Our 2018-19 season opener is “Will Kemp Returns! A Jigs Revival.” But who was Will Kemp?

Will Kemp was a real man — a professional clown and comedic actor in Elizabethan England.

Kemp (also known as Kempe), is best-known as one of the original members of Shakespeare’s Lord Chamberlain’s Men, the troupe of actors for whom Shakespeare wrote most of his plays. Kemp is thought to have originated the role of Bottom, the wily weaver, transformed by Puck into a donkey in Midsummer Night’s Dream; Peter, the tone-deaf servant who lends much-needed comic relief to Romeo and Juliet; the bumbling policeman Dogberry in Much Ado About Nothing, as well as a host of other memorable characters.

Kemp first came to prominence around 1585, when he was performing with a group called Leicester’s Men, a troupe that often performed for Queen Elizabeth I’s Court. Throughout the next decade Kemp’s reputation as a comedian grew throughout England, so that by the time he joined Shakespeare’s troupe in 1594, he was already a box-office draw.

“He was already famous as a clown, acrobat and dancer before he worked with Shakespeare,” says Steven Player, an expert in Renaissance music and dancing who will be playing the role of Will Kemp in our upcoming production. “Both he and his fame traveled throughout Europe.”

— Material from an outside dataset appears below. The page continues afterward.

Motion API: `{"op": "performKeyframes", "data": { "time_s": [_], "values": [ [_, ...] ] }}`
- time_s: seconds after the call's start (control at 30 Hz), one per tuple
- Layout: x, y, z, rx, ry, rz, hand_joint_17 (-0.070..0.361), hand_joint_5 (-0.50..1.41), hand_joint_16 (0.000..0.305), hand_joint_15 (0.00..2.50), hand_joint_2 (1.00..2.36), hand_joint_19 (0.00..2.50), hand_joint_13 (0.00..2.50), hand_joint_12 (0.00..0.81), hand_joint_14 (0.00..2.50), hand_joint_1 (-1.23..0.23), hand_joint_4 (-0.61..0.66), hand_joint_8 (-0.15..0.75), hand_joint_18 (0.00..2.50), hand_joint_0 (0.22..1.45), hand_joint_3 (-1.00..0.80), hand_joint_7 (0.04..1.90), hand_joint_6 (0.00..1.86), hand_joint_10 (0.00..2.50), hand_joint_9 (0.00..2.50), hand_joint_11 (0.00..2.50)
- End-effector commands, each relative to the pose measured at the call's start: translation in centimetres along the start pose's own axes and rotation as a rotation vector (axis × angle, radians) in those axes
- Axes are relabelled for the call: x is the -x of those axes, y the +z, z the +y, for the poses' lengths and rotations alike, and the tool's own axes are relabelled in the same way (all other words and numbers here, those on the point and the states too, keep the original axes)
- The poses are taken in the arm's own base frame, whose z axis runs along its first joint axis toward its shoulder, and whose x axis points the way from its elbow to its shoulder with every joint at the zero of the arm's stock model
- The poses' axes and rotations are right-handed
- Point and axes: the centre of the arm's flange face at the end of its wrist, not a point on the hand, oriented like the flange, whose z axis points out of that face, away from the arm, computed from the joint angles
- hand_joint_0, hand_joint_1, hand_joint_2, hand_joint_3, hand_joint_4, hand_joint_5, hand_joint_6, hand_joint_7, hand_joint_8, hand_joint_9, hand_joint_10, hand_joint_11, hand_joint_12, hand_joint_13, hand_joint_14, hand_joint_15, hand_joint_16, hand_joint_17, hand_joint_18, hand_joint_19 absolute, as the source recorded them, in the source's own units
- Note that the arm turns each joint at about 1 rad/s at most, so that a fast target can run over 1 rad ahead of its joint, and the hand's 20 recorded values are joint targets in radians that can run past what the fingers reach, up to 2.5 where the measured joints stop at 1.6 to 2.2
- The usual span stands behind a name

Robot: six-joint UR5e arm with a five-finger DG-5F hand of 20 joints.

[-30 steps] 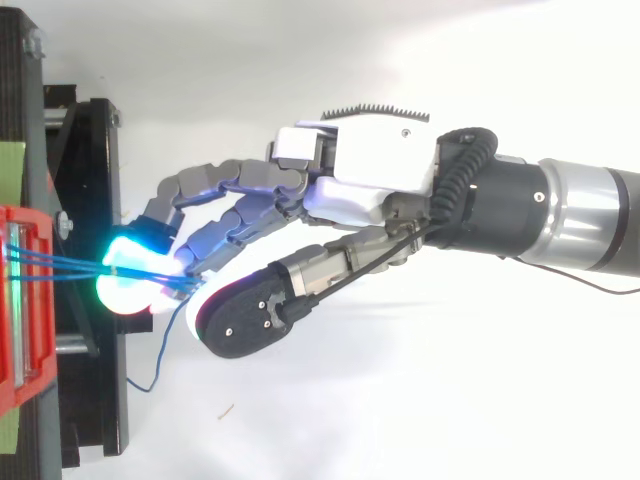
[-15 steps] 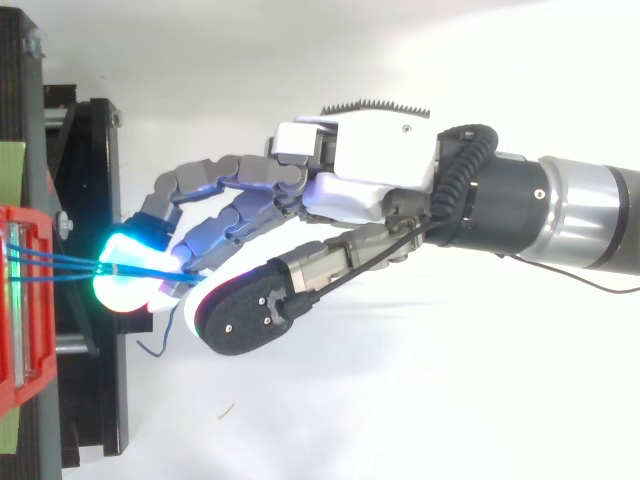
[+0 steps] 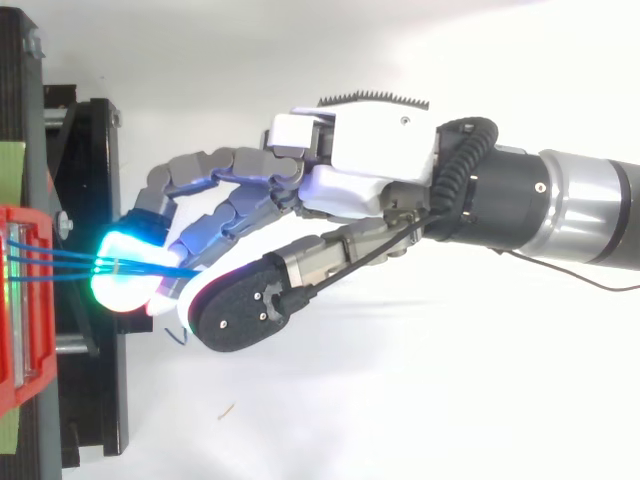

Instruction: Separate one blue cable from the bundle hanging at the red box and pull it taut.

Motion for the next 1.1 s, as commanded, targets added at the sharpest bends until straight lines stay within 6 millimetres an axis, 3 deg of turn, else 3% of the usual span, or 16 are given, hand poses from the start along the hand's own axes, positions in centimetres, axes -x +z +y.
{"op": "performKeyframes", "data": {
  "time_s": [0.0, 0.63, 0.9, 1.07],
  "values": [
    [0.17, 0.28, 0.57, -0.006, -0.002, 0.007, 0.074, -0.14, 0.033, 0.34, 1.0, 0.38, 0.71, 0.306, 0.01, -0.65, 0.24, 0.281, 0.57, 0.63, -0.41, 1.09, 0.5, 0.01, 0.7, 0.49],
    [-0.13, 0.39, 0.6, -0.006, -0.004, 0.013, 0.072, -0.13, 0.032, 0.36, 1.01, 0.38, 0.74, 0.306, 0.01, -0.65, 0.23, 0.282, 0.59, 0.64, -0.4, 1.13, 0.5, 0.01, 0.73, 0.51],
    [-0.24, 0.38, 0.69, -0.006, -0.001, 0.013, 0.072, -0.12, 0.032, 0.37, 1.01, 0.39, 0.75, 0.305, 0.01, -0.66, 0.19, 0.285, 0.61, 0.67, -0.31, 1.26, 0.5, 0.01, 0.76, 0.54],
    [-0.26, 0.44, 0.75, 0.0, -0.001, 0.013, 0.071, -0.13, 0.032, 0.37, 1.01, 0.39, 0.77, 0.305, 0.01, -0.67, 0.18, 0.284, 0.63, 0.67, -0.3, 1.19, 0.57, 0.01, 0.76, 0.56]
  ]
}}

Known for his broad physical comedy and low-brow humor, Kemp made a name for himself performing jigs, sung comedic skits that served as pre-show entertainment at public theaters and were just as often performed on the streets. Kemp sang and danced these jigs while accompanying himself on pipe and tabor.

Kemp was an especially gifted improvisor, often fleshing out his small roles in Shakespeare’s plays by improvising dialogue — “chewing the scenery” to garner himself more stage time. He also improvised extensively in his jigs, often extemporizing whole verses on the spot.

Luckily for us, he did write down some of these jigs, including “Singing Simpkin,” a centerpiece of our upcoming production, which was very likely performed both on Shakespeare’s stage and on Kemp’s travels through Germany and the Lowlands.

“Singing Simpkin” tells the story of an adulterous wife and the shenanigans that arise when, mid-tryst, her husband (and yet another lover!) show up to her door. The jig is bawdy and slapstick and a guaranteed crowd-pleaser. In our version, the text is sung to the tune of three songs — “Robin Hood,” “O Man of Desperation,” and “Lord Willoughby’s Welcome Home.”

Although Kemp is largely unknown today, his clowning left an indelible mark on British comedy. Our co-artistic director Ellen Hargis, who will perform alongside Steven Player in our program says: “We feel like we’ve found the roots of Monty Python, Benny Hill, Roland Atkinson’s Mr. Bean, Ricky Gervais, and other purveyors of modern English humor. Getting to know the clowns of early England has helped us to connect the dots – we hope you’ll enjoy making their acquaintance, too!”